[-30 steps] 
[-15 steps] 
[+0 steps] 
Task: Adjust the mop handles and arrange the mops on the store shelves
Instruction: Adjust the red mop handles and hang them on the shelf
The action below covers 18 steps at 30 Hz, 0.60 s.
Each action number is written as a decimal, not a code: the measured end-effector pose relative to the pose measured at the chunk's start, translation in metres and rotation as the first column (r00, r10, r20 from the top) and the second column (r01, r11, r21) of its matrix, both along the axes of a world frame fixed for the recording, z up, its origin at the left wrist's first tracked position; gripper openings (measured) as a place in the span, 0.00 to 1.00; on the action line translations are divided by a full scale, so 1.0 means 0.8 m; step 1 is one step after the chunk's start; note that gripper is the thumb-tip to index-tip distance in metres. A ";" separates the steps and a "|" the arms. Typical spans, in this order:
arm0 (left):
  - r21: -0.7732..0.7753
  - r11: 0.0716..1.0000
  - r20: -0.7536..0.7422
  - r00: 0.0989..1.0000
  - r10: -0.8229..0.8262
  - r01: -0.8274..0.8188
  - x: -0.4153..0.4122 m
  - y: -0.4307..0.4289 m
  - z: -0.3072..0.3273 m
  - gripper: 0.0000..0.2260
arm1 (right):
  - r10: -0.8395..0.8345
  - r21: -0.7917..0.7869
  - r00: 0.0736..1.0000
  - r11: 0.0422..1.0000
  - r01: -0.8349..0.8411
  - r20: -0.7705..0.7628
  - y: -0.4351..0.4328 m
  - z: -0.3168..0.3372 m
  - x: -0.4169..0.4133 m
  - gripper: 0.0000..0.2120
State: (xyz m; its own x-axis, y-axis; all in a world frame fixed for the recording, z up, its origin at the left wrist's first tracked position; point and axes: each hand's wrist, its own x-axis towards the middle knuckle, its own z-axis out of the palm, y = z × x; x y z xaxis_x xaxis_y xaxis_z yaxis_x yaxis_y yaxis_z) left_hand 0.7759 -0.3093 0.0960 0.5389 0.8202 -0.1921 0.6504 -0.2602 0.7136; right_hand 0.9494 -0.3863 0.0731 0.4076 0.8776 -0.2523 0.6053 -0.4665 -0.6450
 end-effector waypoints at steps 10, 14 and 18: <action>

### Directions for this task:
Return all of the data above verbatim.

### Exercise result:
[-30 steps] 
[-15 steps] 
[+0 steps] 
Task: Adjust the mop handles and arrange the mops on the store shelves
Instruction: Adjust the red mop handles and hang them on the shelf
The action below covers 18 steps at 30 Hz, 0.60 s.
Each action number is written as a decimal, not a code: the measured end-effector pose relative to the pose measured at the chunk's start, translation in metres and rotation as the first column (r00, r10, r20 from the top) and the second column (r01, r11, r21) of its matrix, both along the axes of a world frame fixed for the recording, z up, its origin at the left wrist's first tracked position; gripper openings (measured) as a place in the span, 0.00 to 1.00; on the action line translations are divided by a full scale, so 1.0 means 0.8 m; step 1 is one step after the chunk's start; note that gripper is the thumb-tip to index-tip distance in metres. A ";" separates the steps and a "|" the arms. Typical spans, in this order:
arm0 (left):
  - r21: -0.7732..0.7753
  - r11: 0.0716..1.0000
  - r20: -0.7536..0.7422
  - r00: 0.0989..1.0000
  - r10: -0.8229..0.8262
  - r01: -0.8274..0.8188
  - x: -0.4153..0.4122 m
  - y: -0.4307..0.4289 m
  - z: -0.3072..0.3273 m
  - gripper: 0.0000..0.2260
arm1 (right):
  - r10: -0.8395..0.8345
  - r21: -0.7917..0.7869
  - r00: 0.0736..1.0000
  - r11: 0.0422..1.0000
  - r01: -0.8349..0.8411
  - r20: -0.7705..0.7628
  - y: -0.4351..0.4328 m
  - z: -0.3168..0.3372 m
  - x: -0.4169..0.4133 m
  - gripper: 0.0000..0.2120
State: (xyz m; its own x-axis, y-axis; all in a world frame fixed for the recording, z up, its origin at the left wrist's first tracked position; point and axes: each hand's wrist, its own x-axis towards the middle knuckle, its own z-axis out of the palm, y = z × x; x y z xaxis_x xaxis_y xaxis_z yaxis_x yaxis_y yaxis_z) left_hand 0.7759 -0.3093 0.0960 0.5389 0.8202 -0.1921 0.6504 -0.2602 0.7136; right_hand 0.9494 -0.3863 0.0731 0.4076 0.8776 -0.2523 0.6053 -0.4665 -0.6450
 end-effector waypoints at steps 10, 14 and 18: <action>

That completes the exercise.